ChatGPT Outperforms Crowd-Workers for Text-Annotation Tasks

with Meysam Alizadeh & Maël Kubli

We find that zero-shot #ChatGPT:
> has better accuracy than #MTurk
> has better intercoder agreement than MTurk and trained coders
> is 20x cheaper than MTurk

https://arxiv.org/abs/2303.15056

ChatGPT Outperforms Crowd-Workers for Text-Annotation Tasks

Many NLP applications require manual data annotations for a variety of tasks, notably to train classifiers or evaluate the performance of unsupervised models. Depending on the size and degree of complexity, the tasks may be conducted by crowd-workers on platforms such as MTurk as well as trained annotators, such as research assistants. Using a sample of 2,382 tweets, we demonstrate that ChatGPT outperforms crowd-workers for several annotation tasks, including relevance, stance, topics, and frames detection. Specifically, the zero-shot accuracy of ChatGPT exceeds that of crowd-workers for four out of five tasks, while ChatGPT's intercoder agreement exceeds that of both crowd-workers and trained annotators for all tasks. Moreover, the per-annotation cost of ChatGPT is less than $0.003 -- about twenty times cheaper than MTurk. These results show the potential of large language models to drastically increase the efficiency of text classification.

arXiv.org
@fgilardi Maybe I misunderstand the paper's argument (have only read the abstract) but isn't the purpose of much text annotation precisely to get a benchmark of *human* interpretation of text?
@RenseC to me, most of the time the purpose is to get consistent labels based on conceptual categories developed by researchers. Otherwise it's just opinions, no?
@fgilardi For such cases, comparing to AI indeed makes sense. But if you want to benchmark the performance of an NLP algorithm that aims to approximate human interpretation ("opinions"), then having an actual human benchmark seems indispensable.
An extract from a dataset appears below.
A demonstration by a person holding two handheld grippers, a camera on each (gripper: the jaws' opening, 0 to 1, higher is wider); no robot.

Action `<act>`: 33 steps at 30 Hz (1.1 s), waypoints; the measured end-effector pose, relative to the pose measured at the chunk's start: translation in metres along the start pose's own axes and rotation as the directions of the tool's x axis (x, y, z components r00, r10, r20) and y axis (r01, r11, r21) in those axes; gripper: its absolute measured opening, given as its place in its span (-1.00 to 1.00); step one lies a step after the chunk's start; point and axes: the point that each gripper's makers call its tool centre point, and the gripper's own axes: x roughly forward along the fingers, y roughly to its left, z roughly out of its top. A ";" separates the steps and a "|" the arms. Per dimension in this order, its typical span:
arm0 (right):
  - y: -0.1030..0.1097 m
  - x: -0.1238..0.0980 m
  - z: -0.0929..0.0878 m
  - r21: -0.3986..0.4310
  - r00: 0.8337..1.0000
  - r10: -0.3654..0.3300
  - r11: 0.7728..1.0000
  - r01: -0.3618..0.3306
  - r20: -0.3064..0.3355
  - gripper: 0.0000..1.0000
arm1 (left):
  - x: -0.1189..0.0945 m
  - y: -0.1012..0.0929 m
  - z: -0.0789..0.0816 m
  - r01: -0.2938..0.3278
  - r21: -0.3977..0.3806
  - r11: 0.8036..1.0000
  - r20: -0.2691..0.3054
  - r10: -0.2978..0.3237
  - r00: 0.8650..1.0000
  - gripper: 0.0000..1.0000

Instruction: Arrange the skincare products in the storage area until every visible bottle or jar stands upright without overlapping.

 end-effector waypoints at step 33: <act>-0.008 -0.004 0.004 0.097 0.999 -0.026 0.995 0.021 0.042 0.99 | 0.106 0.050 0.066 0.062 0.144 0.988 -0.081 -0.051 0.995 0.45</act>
@fgilardi 3 questions I had after reading:

a) How much is what you find a function of having tested this for Tweets (i.e. is ChatGPT particularly good for Twitter)?

b) If you use ChatGPT-based annotations for supervised learning, doesn't this amplify the biases/errors of ChatGPT?

c) Who’d still want to train classifiers if the original ChatGPT is getting so good that it's classifying accurately enough? (Is the argument about costs, or transparency/possibility to validate annotations?)

@ronpatz

a) we have tested only Tweets so far. Important to look at other kinds of data

b) might be, but unclear how that’s different from using manual annotations. Certainly important to evaluate

c) cost might still be an issue for very large datasets

Our main conclusion is simply that there’s potential, but it’s important to study these and other issues more in detail

@fgilardi Cool! Looking forward to see if I can replicate some of this on my data - I already wrote Mael about this but I'd hypothesize it will be harder for an LLM to do this for my local discourse data... but it will be interesting to see how the purposes of human expert annotation will shift. I think in some ways it becomes even more important.

Also: you had good codebooks - how much were these the results of knowledge gained from iterating at the beginning of annotation?

@mario_angst_sci we didn't test different codebooks on ChatGPT because we wanted to use exactly the same we used for research assistants
@fgilardi Yeah that makes a lot of sense. I was more alluding to the fact that (at least for me), the final production codebooks are often the results of iterative rounds of annotation and discussions within the team.
That is one example in my opinion of where the purpose of annotation might shift to - codebook development, test set creation, refinement of complex concepts...
@mario_angst_sci oh yes absolutely, our codebooks involved the process you describe
@fgilardi which in a way then is somehow important in this context - the LLM implicitly still relied on/ probably could not have worked so well without human annotators creating quality codebooks through immersion in the corpus. I think these nuances are going to be quite relevant to figure out in future workflows.